Он не говорит, что любовь – это сочетание небесных звуков, что она – солнце в крови, что она царит над миром и даже побеждает смерть. В том-то вся и суть, что Пушкин изображает дело именно так, как оно и представляется зощенковскому герою (да и самому Зощенко). Пора пришла, она влюбилась. Попросту говоря, девушка вошла в возраст. С ней произошло то, что происходит весной с каждым зернышком, упавшим в землю. Не окажись в этот момент на ее пути Онегин, она с такой же силой и страстью полюбила бы кого-нибудь другого. Пушкин так прямо и говорит: душа ждала кого-нибудь. Вот вам и вся так называемая тайна. И вся любовь. А что касается странного в устах материалиста слова «душа», так это, разумеется, эвфемизм. Просто во времена Пушкина было принято так выражаться.
Тот, кто еще не дошел до сознания, что жизнь в самой основе своей устроена «не для интеллигентов», не примет этого простого объяснения ни за что на свете. Даже если не существует для него в мире авторитета выше Пушкина и даже если сам Пушкин встанет из гроба и лично подтвердит, что он хотел выразить своими строчками не что-нибудь иное, а именно это.
– Я отчетливо помню, как прозвучал ее голос, низкий довольно-таки, но со срывами, и, как это ни глупо, показалось, что эхо ударило в переулке и отразилось от желтой грязной стены…
Она поглядела на меня удивленно, а я вдруг, и совершенно неожиданно, понял, что я всю жизнь любил именно эту женщину! Вот так штука, а? Вы, конечно, скажете, сумасшедший?
– Ничего я не говорю, – воскликнул Иван и добавил: – Умоляю, дальше!..
– Дальше? – переспросил гость. – Что же, дальше вы могли бы и сами угадать. – Он вдруг вытер неожиданную слезу правым рукавом и продолжал: – Любовь выскочила перед нами, как из-под земли выскакивает убийца в переулке, и поразила нас сразу обоих. Так поражает молния, так поражает финский нож! Она-то, впрочем, утверждала впоследствии, что это не так, что любили мы, конечно, друг друга давным-давно, не зная друг друга, никогда не видя, и что она жила с другим человеком… и я там, тогда… с этой, как ее…
– С кем? – спросил Бездомный.
– С этой, ну… с этой… ну… – ответил гость и защелкал пальцами.
– Вы были женаты?
– Ну да, вот же я и щелкаю… На этой… Вареньке… Манечке… Нет, Вареньке… еще платье полосатое, музей… Впрочем, я не помню.
Нет, «душа» – это не эвфемизм.
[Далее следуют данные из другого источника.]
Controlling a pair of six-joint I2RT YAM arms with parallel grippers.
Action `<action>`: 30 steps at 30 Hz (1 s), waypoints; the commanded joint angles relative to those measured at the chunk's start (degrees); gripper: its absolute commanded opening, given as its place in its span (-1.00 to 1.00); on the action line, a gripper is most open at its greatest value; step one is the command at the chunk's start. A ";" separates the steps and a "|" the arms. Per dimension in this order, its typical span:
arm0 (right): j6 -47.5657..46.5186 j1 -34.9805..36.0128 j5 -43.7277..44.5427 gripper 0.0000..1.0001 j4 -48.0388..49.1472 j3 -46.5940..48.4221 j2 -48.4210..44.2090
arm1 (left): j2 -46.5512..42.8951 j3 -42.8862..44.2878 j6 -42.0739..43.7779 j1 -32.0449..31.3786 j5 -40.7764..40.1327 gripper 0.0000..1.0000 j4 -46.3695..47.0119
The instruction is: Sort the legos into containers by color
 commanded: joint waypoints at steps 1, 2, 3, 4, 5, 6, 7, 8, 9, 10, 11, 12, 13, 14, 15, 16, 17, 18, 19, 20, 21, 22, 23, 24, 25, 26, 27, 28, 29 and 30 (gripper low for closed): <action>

Это реальность. И душа не ждет «кого-нибудь». Ей, душе, не все равно, кого полюбить! То, что мы называем душой человека, – это лишь половинка его души. Половинки, затерявшиеся в мире, ищут друг друга. И, лишь найдя, сливаются воедино, образуя единую и цельную душу. А если половинка твоей души, заблудившись в повседневности, по ошибке соединится не со своей половинкой, то потом, встретив настоящую, ты даже не сумеешь вспомнить имени той, которую так долго по ошибке принимал за нее. Потому что любовь – это прорыв в сверхреальность.
Если даже стать на точку зрения Зощенко и счесть такой взгляд на вещи обманом (в лучшем случае – самообманом), придется признать, что интеллигенты (во всяком случае, лучшие из них) обманывают себя и других не из грубых корыстных побуждений. Этот самообман им жизненно необходим. Интеллигент просто не в силах продолжать свое земное существование, зная, что человек – это всего лишь атом, жалкая пылинка, бессмысленно затерявшаяся в необъятных просторах Вселенной. Уже одно только допущение правомерности такого взгляда на жизнь подводит интеллигента к самому краю пропасти, ставит его на грань самоубийства.